La Conférence internationale N’Ko a poursuivi ses travaux le 27 septembre à Abidjan. Après les présentations des organisations, le professeur Baba Mamadi Diane, pionnier du N’Ko, a marqué la journée par un discours attendu sur la nature de l’écriture. Le représentant du réseau central N’Ko, Bassabaty Sidibé, a pour sa part insisté sur l’union comme arme principale du mouvement.
La séance s’est ouverte par une poésie de Mandén Djeliba Kouyaté en hommage aux héros africains. Ensuite, les représentants de douze organisations ont exposé leurs réalisations et perspectives autour du développement du N’Ko.
L’un des moments marquants fut l’intervention du Professeur Baba Mamadi Diane, président de l’OMD-N’Ko, considéré comme l’une des personnalités les plus influentes du mouvement. Élève de Solomana Kanté, il a publié des dizaines de livres, contribué à la diffusion des œuvres du créateur du N’Ko et participé à l’informatisation de l’écriture dès 1992 avec l’introduction du clavier Manden Koma Kouda.
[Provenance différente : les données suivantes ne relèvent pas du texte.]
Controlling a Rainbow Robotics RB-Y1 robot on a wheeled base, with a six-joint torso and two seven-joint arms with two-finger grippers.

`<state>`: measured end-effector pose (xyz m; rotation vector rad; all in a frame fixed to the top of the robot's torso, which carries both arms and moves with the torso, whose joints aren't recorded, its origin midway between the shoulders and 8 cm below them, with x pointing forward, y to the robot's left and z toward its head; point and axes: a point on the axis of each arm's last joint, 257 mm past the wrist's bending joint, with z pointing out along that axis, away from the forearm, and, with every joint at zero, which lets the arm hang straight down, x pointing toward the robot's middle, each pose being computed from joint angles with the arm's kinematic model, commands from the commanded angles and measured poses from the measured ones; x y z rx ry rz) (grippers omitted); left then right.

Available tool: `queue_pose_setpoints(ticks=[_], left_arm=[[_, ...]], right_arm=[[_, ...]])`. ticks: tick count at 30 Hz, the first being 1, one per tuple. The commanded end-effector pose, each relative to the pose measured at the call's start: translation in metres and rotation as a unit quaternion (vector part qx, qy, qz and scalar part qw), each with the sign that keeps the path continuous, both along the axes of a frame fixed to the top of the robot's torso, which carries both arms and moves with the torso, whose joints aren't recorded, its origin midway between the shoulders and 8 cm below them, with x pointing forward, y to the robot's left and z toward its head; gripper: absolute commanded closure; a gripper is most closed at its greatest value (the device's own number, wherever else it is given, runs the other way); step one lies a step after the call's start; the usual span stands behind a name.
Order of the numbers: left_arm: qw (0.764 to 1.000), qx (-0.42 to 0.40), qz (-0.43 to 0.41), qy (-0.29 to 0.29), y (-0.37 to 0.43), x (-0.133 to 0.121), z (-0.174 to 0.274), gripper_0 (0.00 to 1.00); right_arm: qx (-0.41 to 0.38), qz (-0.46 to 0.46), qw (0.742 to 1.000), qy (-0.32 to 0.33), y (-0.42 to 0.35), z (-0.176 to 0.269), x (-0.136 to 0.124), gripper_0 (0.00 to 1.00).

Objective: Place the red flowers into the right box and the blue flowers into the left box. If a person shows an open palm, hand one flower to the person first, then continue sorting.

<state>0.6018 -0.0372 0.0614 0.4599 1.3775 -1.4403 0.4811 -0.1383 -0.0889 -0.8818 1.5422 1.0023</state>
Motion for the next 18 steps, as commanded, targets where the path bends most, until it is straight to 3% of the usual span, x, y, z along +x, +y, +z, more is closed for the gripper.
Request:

Face aux polémiques récurrentes, il a clarifié le statut du N’Ko :
« Cette écriture qui est devant vous s’appelle N’Ko. Mais il ne faut pas croire que ce n’est que l’alphabet. Nos langues elles-mêmes s’appellent N’Ko, car dire N’ko signifie “je dis”. C’est le commencement de toute parole. »
Il a poursuivi en expliquant que certaines langues ne portent que le nom de leurs locuteurs :
« Le français, malgré sa richesse, tire son nom des Français. L’arabe n’a pas de nom indépendant, seulement celui de ses locuteurs. Mais nos langues, elles, ont un nom propre : le N’Ko. Lorsque Solomana Kanté a créé l’alphabet, il a choisi le nom de sa langue directement. »
Pour Diane, cette dualité est une force, et non une contradiction :
« Si tu dis que le N’Ko est une langue, tu n’as pas tort. Si tu dis que c’est un alphabet, tu n’as pas tort non plus. Ne polémiquons pas. »
Autre moment fort : l’intervention de Bassabaty Sidibé, représentant du réseau central N’Ko et de N’Ko Semba. Il a insisté sur la nécessité d’une meilleure structuration du mouvement :
« Le N’Ko a besoin d’organisation pour relever ses défis. Notre arme est l’union. Nous n’avons pas d’armes de guerre, mais si nous restons unis, nous pourrons montrer notre influence. »
La journée s’est poursuivie avec les interventions des autres délégations, rappelant la nécessité de lier le travail scientifique, éducatif et numérique pour assurer au N’Ko une place durable dans le monde moderne.
Ce deuxième jour a ainsi mis en lumière deux axes essentiels : la clarification identitaire apportée par Baba Mamadi Diane et l’appel à l’union des organisations par Bassabaty Sidibé.